Weitere Politiker auf der Bühne

Eine weitere Rednerin war CDU-Politikerin Julia Klöckner, die sich an den Ampel-Parteien abarbeitete. «Hat jemand mal in jüngster Zeit eigentlich den Olaf Scholz gesehen?», fragte die ehemalige Bundeslandwirtschaftsministerin. «Also man hat ja richtig den Eindruck, der trainiert heimlich für seinen zweiten Jogging-Unfall», sagte sie. «Und diesmal möchte er aber zwei Augenklappen haben.
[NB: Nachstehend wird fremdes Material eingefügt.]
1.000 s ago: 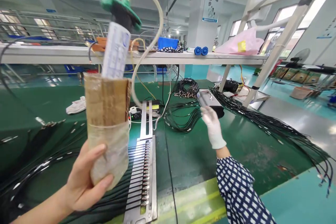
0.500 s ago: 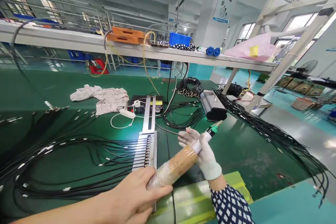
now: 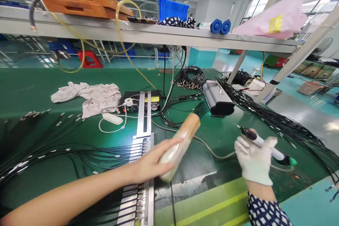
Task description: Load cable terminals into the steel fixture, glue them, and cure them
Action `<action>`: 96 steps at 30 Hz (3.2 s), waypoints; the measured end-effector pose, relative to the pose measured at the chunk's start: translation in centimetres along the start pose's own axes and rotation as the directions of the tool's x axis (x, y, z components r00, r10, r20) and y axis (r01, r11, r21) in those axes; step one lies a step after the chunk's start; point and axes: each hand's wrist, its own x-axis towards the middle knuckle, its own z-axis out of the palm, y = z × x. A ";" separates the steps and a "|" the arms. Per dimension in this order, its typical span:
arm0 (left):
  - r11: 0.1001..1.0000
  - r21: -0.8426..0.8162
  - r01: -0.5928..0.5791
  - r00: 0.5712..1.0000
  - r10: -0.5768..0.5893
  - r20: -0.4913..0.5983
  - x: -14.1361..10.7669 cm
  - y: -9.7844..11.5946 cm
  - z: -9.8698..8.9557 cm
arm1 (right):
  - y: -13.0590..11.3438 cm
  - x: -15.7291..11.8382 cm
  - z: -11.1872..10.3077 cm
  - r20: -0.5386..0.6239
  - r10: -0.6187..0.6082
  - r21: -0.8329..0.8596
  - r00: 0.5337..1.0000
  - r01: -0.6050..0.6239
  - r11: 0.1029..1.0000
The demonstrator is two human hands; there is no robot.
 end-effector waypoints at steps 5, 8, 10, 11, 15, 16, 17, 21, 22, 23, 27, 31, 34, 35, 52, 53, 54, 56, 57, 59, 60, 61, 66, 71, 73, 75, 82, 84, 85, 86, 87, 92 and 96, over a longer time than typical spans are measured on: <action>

Dann muss er das ganze Elend gar nicht mehr sehen.» Scholz hatte nach einem Jogging-Unfall 2023 zeitweise eine Augenklappe getragen.

FDP-Vize Wolfgang Kubicki, ebenfalls auf der Bühne, nutzte derweil Kreuzfahrt-Metaphern und sprach über die «MS Berlin», «mit ihrem Kapitän Olaf, ihrem ersten Offizier Robert und der Eventmanagerin Annalena und dem Finanzoffizier Christian.» Die Hoffnung steige, «dass die MS Berlin entweder auf Grund läuft oder doch noch einen Hafen findet, in dem man das Schiff verlassen kann», sagte Kubicki. An anderer Stelle sagte er: «Das ist unser Kapitän Olaf. Aus einem modernen Kreuzfahrtschiff mal eben eine marode Galeere gemacht.» Nicht bei jeder Pointe brandete tosender Applaus auf.

Als ihn Moderatorin Jessy Wellmer danach fragte, ob er sauer sei, verneinte das Kubicki. Wie es gewesen sei, fragte Wellmer. «Wie im Deutschen Bundestag», sagte er. «Keiner hört zu.»